╭─ DATA UNDER STUDY

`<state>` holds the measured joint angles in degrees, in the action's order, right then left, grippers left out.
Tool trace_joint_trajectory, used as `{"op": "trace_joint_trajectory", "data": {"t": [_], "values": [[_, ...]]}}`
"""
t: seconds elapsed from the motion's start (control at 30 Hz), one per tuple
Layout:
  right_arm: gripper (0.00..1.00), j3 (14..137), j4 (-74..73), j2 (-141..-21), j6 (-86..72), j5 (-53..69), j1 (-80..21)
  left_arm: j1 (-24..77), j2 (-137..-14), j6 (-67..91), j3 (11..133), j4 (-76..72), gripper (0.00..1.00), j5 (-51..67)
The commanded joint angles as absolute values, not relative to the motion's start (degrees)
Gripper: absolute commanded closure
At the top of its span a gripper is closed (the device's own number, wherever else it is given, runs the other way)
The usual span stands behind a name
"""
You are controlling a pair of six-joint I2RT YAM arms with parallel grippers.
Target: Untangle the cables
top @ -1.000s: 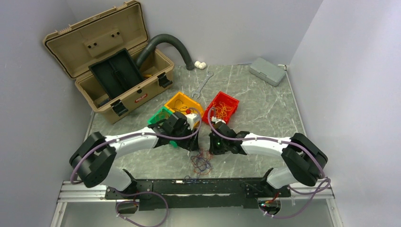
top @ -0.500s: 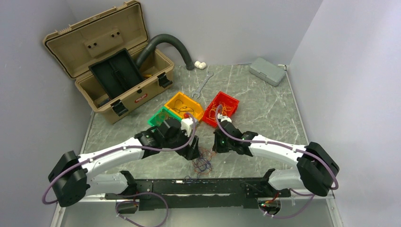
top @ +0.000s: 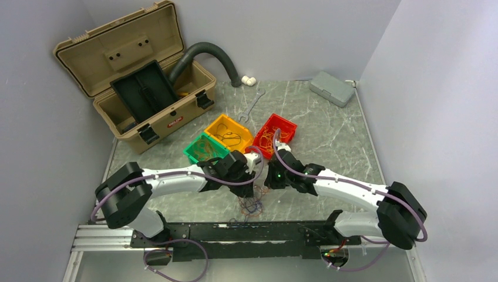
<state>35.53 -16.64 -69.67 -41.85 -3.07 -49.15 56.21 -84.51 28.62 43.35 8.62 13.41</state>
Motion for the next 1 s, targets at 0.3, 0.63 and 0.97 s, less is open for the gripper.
{"op": "trace_joint_trajectory", "data": {"t": [0.3,0.63,0.97], "values": [[1.00,34.7,-32.3,-52.6,-40.2,-14.7,-29.9,44.1,-60.0,23.6,36.2,10.4,1.00,15.3],[1.00,36.1,-31.3,-47.5,-32.2,-8.4,-24.1,34.0,-54.6,23.3,33.9,14.1,1.00,20.0],[0.22,35.6,-18.3,-58.6,-30.5,9.1,-36.1,34.0,-59.7,22.3,35.0,13.3,1.00,23.4]]}}
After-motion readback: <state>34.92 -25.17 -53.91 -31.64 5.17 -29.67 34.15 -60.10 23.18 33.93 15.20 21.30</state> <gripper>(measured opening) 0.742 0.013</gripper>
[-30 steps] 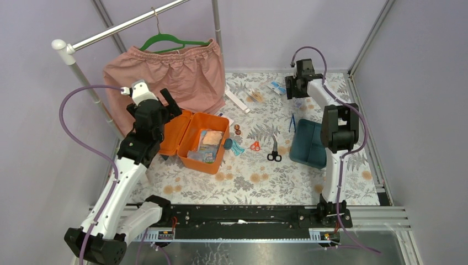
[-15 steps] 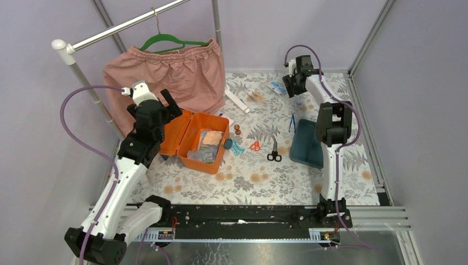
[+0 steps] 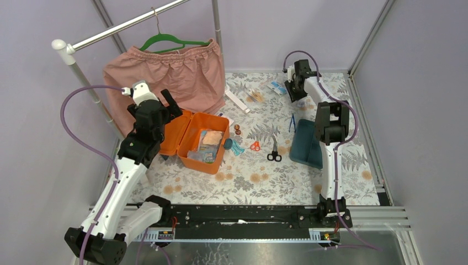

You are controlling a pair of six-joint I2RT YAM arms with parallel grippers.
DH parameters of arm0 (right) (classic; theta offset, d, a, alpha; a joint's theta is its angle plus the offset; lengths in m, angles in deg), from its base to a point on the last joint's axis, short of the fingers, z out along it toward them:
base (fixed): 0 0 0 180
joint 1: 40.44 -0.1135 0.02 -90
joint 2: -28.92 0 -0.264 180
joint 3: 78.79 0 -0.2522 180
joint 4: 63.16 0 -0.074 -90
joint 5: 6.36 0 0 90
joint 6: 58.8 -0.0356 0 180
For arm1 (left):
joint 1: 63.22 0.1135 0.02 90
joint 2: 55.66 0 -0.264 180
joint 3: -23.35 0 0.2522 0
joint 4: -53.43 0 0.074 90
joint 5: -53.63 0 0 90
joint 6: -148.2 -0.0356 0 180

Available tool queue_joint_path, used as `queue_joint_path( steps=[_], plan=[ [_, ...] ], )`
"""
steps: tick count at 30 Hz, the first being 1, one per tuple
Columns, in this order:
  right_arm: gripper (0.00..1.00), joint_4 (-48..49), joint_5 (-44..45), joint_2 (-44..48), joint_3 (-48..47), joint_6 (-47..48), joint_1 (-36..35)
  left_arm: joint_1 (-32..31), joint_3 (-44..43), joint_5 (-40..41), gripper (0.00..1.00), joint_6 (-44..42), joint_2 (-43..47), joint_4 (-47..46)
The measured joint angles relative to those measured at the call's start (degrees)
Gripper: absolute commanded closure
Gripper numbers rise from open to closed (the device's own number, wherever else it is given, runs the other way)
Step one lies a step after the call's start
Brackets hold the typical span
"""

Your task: Organize the medicine kit

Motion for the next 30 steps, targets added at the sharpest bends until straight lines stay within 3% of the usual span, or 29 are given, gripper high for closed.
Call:
queue_joint_path(
  steps=[6, 19, 26, 30],
  plan=[
    [1.00, 0.83, 0.02, 0.02, 0.13, -1.05, 0.00, 0.00, 0.00, -0.04, 0.01, -0.02, 0.00, 0.00],
    [1.00, 3.80, -3.13, 4.90, 4.44, -6.95, 0.02, 0.00, 0.00, -0.04, 0.01, -0.02, 0.00, 0.00],
    [1.00, 11.61, -12.72, 21.51, 18.84, -18.18, -1.11, 0.00, 0.00, -0.04, 0.01, -0.02, 0.00, 0.00],
    [1.00, 18.03, -15.54, 31.32, 26.47, -24.24, -6.38, 0.00, 0.00, -0.04, 0.01, -0.02, 0.00, 0.00]
  ],
)
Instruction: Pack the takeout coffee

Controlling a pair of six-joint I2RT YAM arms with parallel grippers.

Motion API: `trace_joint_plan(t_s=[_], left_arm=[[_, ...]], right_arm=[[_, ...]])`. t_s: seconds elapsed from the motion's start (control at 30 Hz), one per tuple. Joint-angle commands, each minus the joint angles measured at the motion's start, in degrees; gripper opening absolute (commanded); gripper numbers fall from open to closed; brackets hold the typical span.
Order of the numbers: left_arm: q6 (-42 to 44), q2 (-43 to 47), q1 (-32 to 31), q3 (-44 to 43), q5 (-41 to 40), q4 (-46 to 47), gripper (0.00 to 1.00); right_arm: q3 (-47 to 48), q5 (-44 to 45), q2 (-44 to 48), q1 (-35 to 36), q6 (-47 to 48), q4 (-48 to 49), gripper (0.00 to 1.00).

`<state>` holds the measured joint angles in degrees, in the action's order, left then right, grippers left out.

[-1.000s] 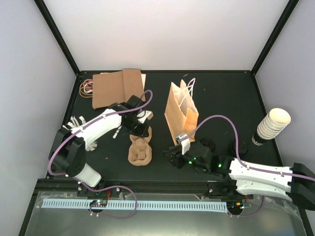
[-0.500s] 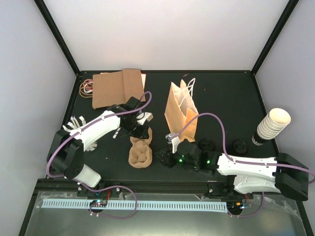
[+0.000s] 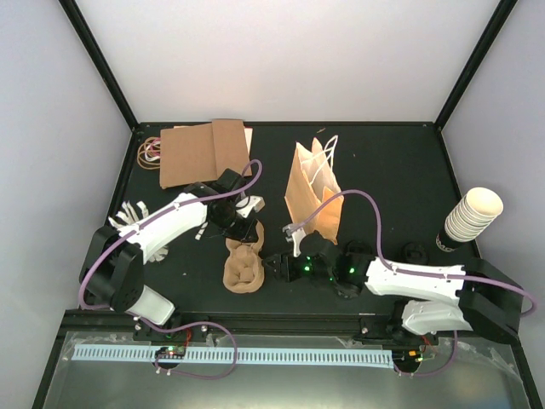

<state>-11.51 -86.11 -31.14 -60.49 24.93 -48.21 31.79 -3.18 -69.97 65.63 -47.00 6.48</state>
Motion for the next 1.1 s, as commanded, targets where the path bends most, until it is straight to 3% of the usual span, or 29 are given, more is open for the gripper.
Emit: trace_joint_plan(t_s=[0.0, 0.27, 0.57, 1.07], left_arm=[[0.61, 1.2, -0.09, -0.13, 2.26, -0.62, 0.02], [0.55, 1.01, -0.14, -0.55, 2.79, -0.3, 0.02], [0.52, 1.12, -0.15, -1.12, 3.31, -0.41, 0.02], [0.63, 0.85, -0.12, -1.56, 3.97, -0.44, 0.01]], right_arm=[[2.88, -4.47, -1.5, -3.3, 1.33, -1.49, 0.61], [7.5, -7.64, -8.2, -6.45, 1.22, -1.54, 0.6], [9.33, -6.28, -14.54, -8.32, -0.98, 2.01, 0.47], [11.62, -6.61, -19.97, -9.31, -1.32, 4.76, 0.46]])
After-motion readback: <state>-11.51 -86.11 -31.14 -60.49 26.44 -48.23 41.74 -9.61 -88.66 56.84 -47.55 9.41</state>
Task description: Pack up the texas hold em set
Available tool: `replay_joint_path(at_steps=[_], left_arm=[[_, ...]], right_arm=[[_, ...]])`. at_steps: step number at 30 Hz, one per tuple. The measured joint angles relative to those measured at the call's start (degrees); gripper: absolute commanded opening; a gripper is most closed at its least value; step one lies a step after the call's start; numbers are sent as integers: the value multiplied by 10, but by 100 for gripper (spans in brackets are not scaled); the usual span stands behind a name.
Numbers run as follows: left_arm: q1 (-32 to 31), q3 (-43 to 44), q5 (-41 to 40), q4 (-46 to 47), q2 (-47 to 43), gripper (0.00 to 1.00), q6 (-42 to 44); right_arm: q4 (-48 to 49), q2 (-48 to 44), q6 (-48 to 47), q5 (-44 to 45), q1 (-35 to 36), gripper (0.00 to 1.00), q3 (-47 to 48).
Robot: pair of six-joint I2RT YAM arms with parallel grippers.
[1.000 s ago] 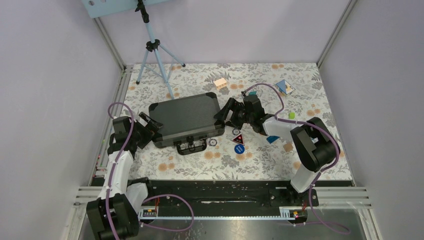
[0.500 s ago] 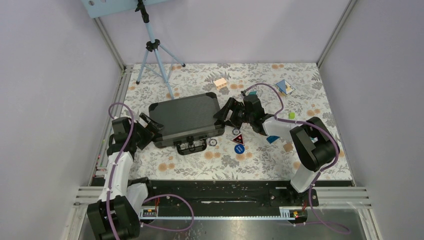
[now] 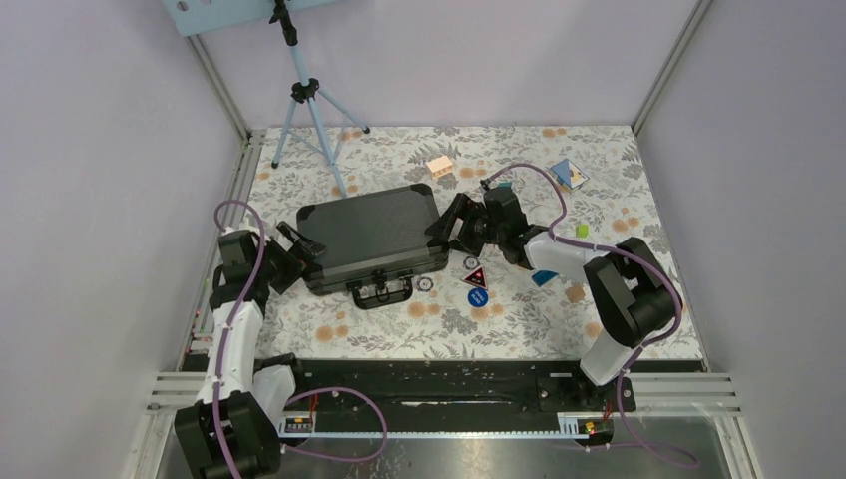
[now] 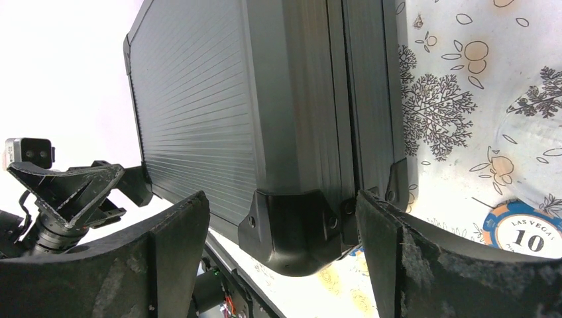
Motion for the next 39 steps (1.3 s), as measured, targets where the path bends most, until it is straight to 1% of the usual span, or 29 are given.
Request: replay_joint_path(at_steps=[9,18,25,31,36,39], left_arm=[[3,31,8,-7,6,99,3],[3,106,14,-7,21,99,3],[3,144,15,9,51,99,-3],[3,188,15,20,91,99,-8],[3,247,14,17,126,99,-6],[3,281,12,8,132,99,0]], right_arm=[[-42,-16,0,3,2,87,26],[-78,-28,7,5,5,87,88],[-100,-23,18,12,5,87,132],[-127,6,32,15,4,87,199],[-153,43,40,27,0,87,280],[-151,80,40,9,8,87,334]])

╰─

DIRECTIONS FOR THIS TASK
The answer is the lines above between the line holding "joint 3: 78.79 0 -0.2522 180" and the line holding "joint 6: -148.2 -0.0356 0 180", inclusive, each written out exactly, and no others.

RESPONSE TO THE EXERCISE
joint 3: 78.79 0 -0.2522 180
joint 4: 63.16 0 -0.074 -90
joint 5: 6.36 0 0 90
joint 6: 58.8 -0.0356 0 180
For arm1 (left):
joint 1: 63.22 0.1135 0.02 90
joint 2: 55.66 0 -0.264 180
joint 3: -23.35 0 0.2522 0
joint 4: -53.43 0 0.074 90
joint 5: -53.63 0 0 90
joint 6: -148.2 -0.0356 0 180

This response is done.